■ About this task
Beginning with the first line of the data below, extract each line up to and including the one containing "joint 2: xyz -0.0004". Copy them exactly and add nothing.

■ Data

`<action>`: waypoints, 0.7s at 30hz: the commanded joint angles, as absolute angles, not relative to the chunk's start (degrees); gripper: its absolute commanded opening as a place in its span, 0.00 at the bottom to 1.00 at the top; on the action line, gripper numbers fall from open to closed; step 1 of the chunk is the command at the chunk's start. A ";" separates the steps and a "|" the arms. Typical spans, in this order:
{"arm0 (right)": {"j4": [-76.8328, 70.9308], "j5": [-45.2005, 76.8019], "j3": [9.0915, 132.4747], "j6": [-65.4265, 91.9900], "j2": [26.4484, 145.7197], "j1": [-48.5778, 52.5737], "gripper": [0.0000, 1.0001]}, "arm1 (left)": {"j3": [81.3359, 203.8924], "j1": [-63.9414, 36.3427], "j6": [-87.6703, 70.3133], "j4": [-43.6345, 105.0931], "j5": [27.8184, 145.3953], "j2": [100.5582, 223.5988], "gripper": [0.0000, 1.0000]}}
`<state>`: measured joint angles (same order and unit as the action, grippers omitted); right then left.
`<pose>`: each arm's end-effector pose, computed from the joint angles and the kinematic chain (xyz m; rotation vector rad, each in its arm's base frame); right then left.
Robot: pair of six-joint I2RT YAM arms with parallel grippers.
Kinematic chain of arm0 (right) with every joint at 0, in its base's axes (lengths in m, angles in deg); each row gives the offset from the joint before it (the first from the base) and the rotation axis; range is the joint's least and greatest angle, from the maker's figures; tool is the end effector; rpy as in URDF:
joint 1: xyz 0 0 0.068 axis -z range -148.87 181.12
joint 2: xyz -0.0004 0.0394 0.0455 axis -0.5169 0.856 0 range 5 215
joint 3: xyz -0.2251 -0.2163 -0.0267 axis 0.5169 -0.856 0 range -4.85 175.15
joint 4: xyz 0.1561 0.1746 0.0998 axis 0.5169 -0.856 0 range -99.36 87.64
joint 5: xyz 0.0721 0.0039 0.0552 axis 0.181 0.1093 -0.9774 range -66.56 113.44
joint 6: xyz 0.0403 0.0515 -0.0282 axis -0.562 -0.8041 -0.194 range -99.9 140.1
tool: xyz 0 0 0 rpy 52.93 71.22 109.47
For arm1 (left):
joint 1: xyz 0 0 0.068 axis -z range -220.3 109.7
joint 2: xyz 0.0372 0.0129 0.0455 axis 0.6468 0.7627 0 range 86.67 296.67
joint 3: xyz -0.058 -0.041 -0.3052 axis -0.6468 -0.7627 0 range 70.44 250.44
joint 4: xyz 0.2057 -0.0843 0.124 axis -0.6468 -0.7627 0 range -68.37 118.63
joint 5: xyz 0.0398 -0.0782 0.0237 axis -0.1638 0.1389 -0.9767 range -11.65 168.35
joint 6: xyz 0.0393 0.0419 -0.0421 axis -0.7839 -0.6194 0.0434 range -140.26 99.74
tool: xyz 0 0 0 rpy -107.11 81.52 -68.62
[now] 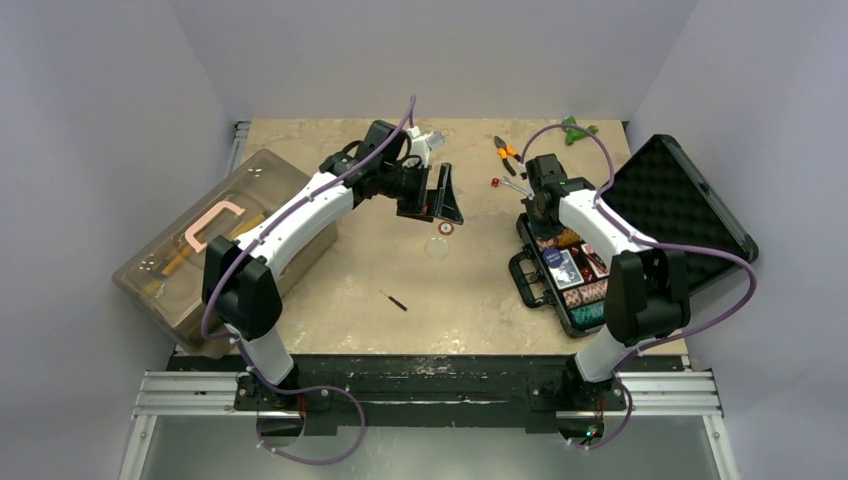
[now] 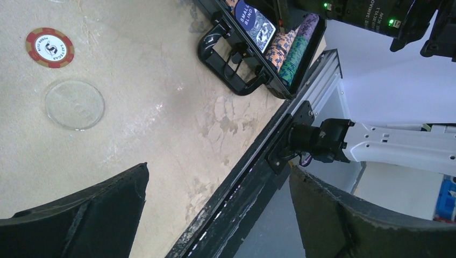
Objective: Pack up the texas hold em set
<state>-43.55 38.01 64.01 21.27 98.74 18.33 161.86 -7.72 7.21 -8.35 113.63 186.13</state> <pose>0.3287 0.0595 0.2536 -0.2546 2.6767 -0.2842 0.3188 -0.2439 0.3551 0.4391 2.4771 -1.2034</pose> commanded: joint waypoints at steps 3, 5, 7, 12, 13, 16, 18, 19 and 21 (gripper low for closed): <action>-44.34 45.39 66.23 19.04 99.33 18.82 0.00 | 162.99 -8.08 7.78 -6.35 115.04 186.11 0.99; -43.89 45.37 66.30 18.98 99.17 18.86 0.00 | 163.04 -8.09 7.78 -6.35 114.97 186.09 0.99; -43.54 44.82 66.34 19.41 99.33 18.91 0.00 | 163.08 -8.07 7.73 -6.27 115.12 186.08 0.99; -43.65 46.18 66.80 19.78 101.29 18.91 0.00 | 163.08 -8.04 7.78 -6.33 115.26 185.99 0.99; -43.53 46.54 66.71 19.83 101.56 18.91 0.00 | 163.08 -8.05 7.78 -6.31 115.26 185.92 0.99; -43.24 46.78 66.70 21.07 102.54 19.04 0.00 | 163.08 -8.08 7.69 -6.35 115.16 185.90 0.99; -43.03 47.04 66.74 21.57 103.00 19.13 0.00 | 163.08 -8.06 7.67 -6.31 115.19 185.91 0.99; -43.05 47.26 66.85 21.64 103.25 19.13 0.00 | 163.08 -8.06 7.69 -6.35 115.17 185.90 0.99; -42.86 47.30 66.73 21.67 103.53 19.18 0.00 | 163.08 -8.11 7.68 -6.27 115.19 185.99 0.99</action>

■ Output of the task
`<action>`: waypoints, 0.7s at 30hz: the commanded joint angles, as absolute angles, not relative to the chunk's start (degrees); gripper: its absolute commanded opening as a place in its span, 0.00 at the bottom to 1.00 at the top; on the action line, gripper numbers fall from open to closed; step 1 of the chunk is the command at the chunk's start. A ";" separates the steps and a "|" the arms. Typical spans, in this order:
{"arm0 (right)": {"j4": [-76.8328, 70.9308], "j5": [-45.2005, 76.8019], "j3": [9.0915, 132.4747], "j6": [-65.4265, 91.9900], "j2": [26.4484, 145.7197], "j1": [-48.5778, 52.5737], "gripper": [0.0000, 1.0001]}, "arm1 (left)": {"j3": [81.3359, 203.8924], "j1": [-63.9414, 36.3427], "j6": [-87.6703, 70.3133], "j4": [-43.6345, 105.0931], "j5": [27.8184, 145.3953], "j2": [100.5582, 223.5988], "gripper": [0.0000, 1.0000]}}
`<state>`: measured joint angles (same order and unit as the action, grippers omitted); right then left.
`<pose>`: each arm's end-effector pose, computed from the joint angles and the kinematic chain (xyz m; rotation vector rad, each in its arm's base frame); right then left.
Robot: pair of six-joint I2RT YAM arms with parallel grippers.
Kinematic chain of arm0 (right) with every joint at 0, in its base's axes (lengths in m, angles in deg); each row gives the offset from the joint before it (the first from the base) and the rotation axis; range is the joint's least and greatest angle, from the maker's figures; tool is the end effector; rpy as in URDF:
joint 1: xyz 0 0 0.068 axis -z range -148.87 181.12
joint 2: xyz -0.0004 0.0394 0.0455 axis -0.5169 0.856 0 range 5 215

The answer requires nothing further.